**Problem to solve:** The result should be an exact copy of the data, free of pictures.

BEGIN Recorded data

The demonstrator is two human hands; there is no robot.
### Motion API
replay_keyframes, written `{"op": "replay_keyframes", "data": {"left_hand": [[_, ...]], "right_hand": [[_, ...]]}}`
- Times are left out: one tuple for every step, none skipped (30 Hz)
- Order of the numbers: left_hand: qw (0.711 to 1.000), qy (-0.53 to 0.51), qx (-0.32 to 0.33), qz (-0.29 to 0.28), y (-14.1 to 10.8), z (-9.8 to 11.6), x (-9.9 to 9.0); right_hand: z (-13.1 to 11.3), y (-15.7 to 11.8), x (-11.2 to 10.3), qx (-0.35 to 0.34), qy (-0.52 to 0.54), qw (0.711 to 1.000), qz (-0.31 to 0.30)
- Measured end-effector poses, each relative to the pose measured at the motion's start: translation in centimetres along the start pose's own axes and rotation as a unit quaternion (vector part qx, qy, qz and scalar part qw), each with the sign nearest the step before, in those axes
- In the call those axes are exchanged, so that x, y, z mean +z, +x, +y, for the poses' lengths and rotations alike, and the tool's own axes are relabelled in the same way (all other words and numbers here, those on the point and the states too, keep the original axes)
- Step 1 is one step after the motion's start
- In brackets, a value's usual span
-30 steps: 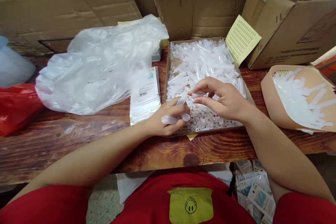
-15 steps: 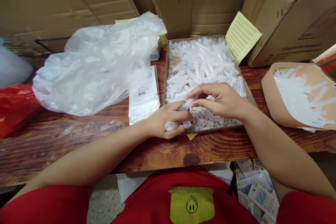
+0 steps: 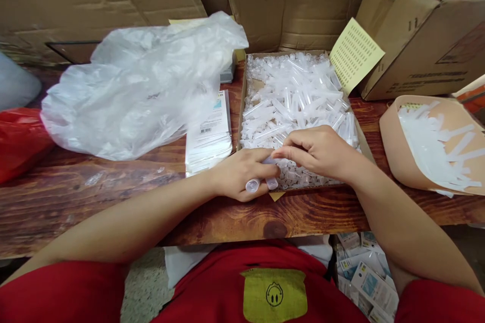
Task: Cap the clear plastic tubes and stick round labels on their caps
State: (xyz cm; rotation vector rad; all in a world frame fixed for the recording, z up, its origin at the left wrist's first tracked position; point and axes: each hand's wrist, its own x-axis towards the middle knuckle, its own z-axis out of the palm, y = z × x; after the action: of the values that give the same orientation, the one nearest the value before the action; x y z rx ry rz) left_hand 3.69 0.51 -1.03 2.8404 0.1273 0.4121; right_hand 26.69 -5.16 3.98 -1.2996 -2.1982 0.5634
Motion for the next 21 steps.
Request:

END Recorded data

**Solution for this task:**
The demonstrator is two human hands; there is no robot.
### Motion API
replay_keyframes, written `{"op": "replay_keyframes", "data": {"left_hand": [[_, ...]], "right_hand": [[_, ...]]}}`
- Times are left out: one tuple for every step, none skipped (30 Hz)
- Order of the numbers: left_hand: qw (0.711 to 1.000), qy (-0.53 to 0.51), qx (-0.32 to 0.33), qz (-0.29 to 0.28), y (-14.1 to 10.8), z (-9.8 to 11.6), x (-9.9 to 9.0); right_hand: z (-13.1 to 11.3), y (-15.7 to 11.8), x (-11.2 to 10.3), qx (-0.35 to 0.34), qy (-0.52 to 0.54), qw (0.711 to 1.000), qz (-0.31 to 0.30)
- Measured end-effector poses, each relative to the pose measured at the motion's start: translation in centimetres along the start pose's own axes and rotation as a unit quaternion (vector part qx, qy, qz and scalar part qw), each with the sign nearest the step before, in those axes
- In the call those axes are exchanged, so that x, y, z mean +z, +x, +y, for the poses' lengths and rotations alike, and the tool's own axes are relabelled in the same way (all other words and numbers here, those on the point and the states too, keep the original axes)
- Step 1 is one step after the motion's start
- In brackets, a value's usual span
-30 steps: 
-15 steps: 
+0 steps: 
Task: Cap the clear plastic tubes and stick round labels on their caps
State: (xyz cm; rotation vector rad; all in a world frame fixed for the recording, z up, its origin at the left wrist's first tracked position; point and axes: each hand's wrist, its own x-axis towards the middle knuckle, its own z-axis out of the palm, y = z × x; after the action: of the values that give the same orientation, the one nearest the value before the action; x y z rx ry rz) left_hand 3.69 0.51 -1.03 2.8404 0.1273 0.4121; right_hand 26.69 -5.16 3.98 -1.2996 -2.1982 0.5634
Motion for the next 21 steps.
Request:

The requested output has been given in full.